§ **About this exercise**:
Transcribe each line below word for word.

§ **Data extract**:

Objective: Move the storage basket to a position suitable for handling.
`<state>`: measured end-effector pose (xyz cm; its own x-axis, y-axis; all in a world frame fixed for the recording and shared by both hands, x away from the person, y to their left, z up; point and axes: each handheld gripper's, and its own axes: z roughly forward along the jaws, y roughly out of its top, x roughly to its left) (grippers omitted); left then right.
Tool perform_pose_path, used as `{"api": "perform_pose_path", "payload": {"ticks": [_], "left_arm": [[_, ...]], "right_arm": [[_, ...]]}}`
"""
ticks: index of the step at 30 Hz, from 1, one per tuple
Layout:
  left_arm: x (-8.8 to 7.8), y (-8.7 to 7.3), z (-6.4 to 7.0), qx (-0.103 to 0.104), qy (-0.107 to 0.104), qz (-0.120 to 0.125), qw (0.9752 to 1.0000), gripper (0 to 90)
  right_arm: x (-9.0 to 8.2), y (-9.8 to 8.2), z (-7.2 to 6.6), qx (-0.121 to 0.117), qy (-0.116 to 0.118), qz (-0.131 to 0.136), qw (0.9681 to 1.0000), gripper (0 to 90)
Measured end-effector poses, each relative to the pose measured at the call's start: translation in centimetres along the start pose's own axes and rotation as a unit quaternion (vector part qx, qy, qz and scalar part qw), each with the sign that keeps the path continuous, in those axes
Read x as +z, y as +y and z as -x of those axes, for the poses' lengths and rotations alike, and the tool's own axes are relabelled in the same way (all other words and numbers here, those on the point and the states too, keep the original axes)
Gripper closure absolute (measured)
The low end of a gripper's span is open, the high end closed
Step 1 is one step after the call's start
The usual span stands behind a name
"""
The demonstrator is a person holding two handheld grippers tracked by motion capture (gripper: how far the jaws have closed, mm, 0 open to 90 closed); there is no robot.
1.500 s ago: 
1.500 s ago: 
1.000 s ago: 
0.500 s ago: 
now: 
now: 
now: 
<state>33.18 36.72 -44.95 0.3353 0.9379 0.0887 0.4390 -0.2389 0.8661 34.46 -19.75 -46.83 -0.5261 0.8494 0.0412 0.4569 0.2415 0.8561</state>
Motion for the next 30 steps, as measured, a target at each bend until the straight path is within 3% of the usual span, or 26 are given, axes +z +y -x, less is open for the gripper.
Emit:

§ **Finished exercise**:
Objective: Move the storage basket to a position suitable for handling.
`<state>`: measured end-effector pose (xyz cm; its own x-axis, y-axis; all in a world frame fixed for the recording and shared by both hands, x away from the person, y to their left, z up; point and axes: each handheld gripper's, and its own axes: z roughly forward along the jaws, y roughly out of its top, x roughly to its left) (grippers omitted); left then right.
Tool perform_pose_path, used as `{"api": "perform_pose_path", "payload": {"ticks": [_], "left_arm": [[_, ...]], "right_arm": [[_, ...]]}}`
"""
ticks: index of the step at 30 Hz, from 1, one per tuple
Layout:
  left_arm: x (-8.8 to 7.8), y (-8.7 to 7.3), z (-6.4 to 7.0), qx (-0.103 to 0.104), qy (-0.107 to 0.104), qz (-0.120 to 0.125), qw (0.9752 to 1.0000), gripper (0 to 90)
  right_arm: x (-9.0 to 8.2), y (-9.8 to 8.2), z (-7.2 to 6.6), qx (-0.121 to 0.117), qy (-0.116 to 0.118), qz (-0.131 to 0.136), qw (0.9681 to 1.0000), gripper (0 to 90)
Measured end-effector poses, each relative to the pose measured at the call's start: translation in centimetres along the start pose's own axes and rotation as a unit quaternion (vector part qx, qy, qz and scalar part qw), each with the sign that keeps the path continuous, in those axes
Read x as +z, y as +y and z as -x of those axes, for the poses' lengths and rotations alike, and the tool's own axes are relabelled in the same way (all other words and numbers here, those on the point and the states too, keep the original axes)
Gripper closure absolute (measured)
The low end of a gripper's span is open, the high end closed
Step 1 is one step after the call's start
The usual span stands behind a name
"""
The demonstrator is a person holding two handheld grippers tracked by motion capture (gripper: how far the jaws have closed, mm, 0 open to 90 closed); there is no robot.
1.500 s ago: 
1.500 s ago: 
1.000 s ago: 
0.500 s ago: 
now: 
now: 
now: 
<state>33.18 36.72 -44.95 0.3353 0.9379 0.0887 0.4390 -0.2389 0.8661 34.46 -19.75 -46.83 -0.5261 0.8494 0.0412 0.4569 0.2415 0.8561</state>
Motion for the next 30 steps, as measured, a target at each bend until the straight path is within 3% of the usual span, or 26 are given, axes +z +y -x, less is open for the gripper.
Emit:

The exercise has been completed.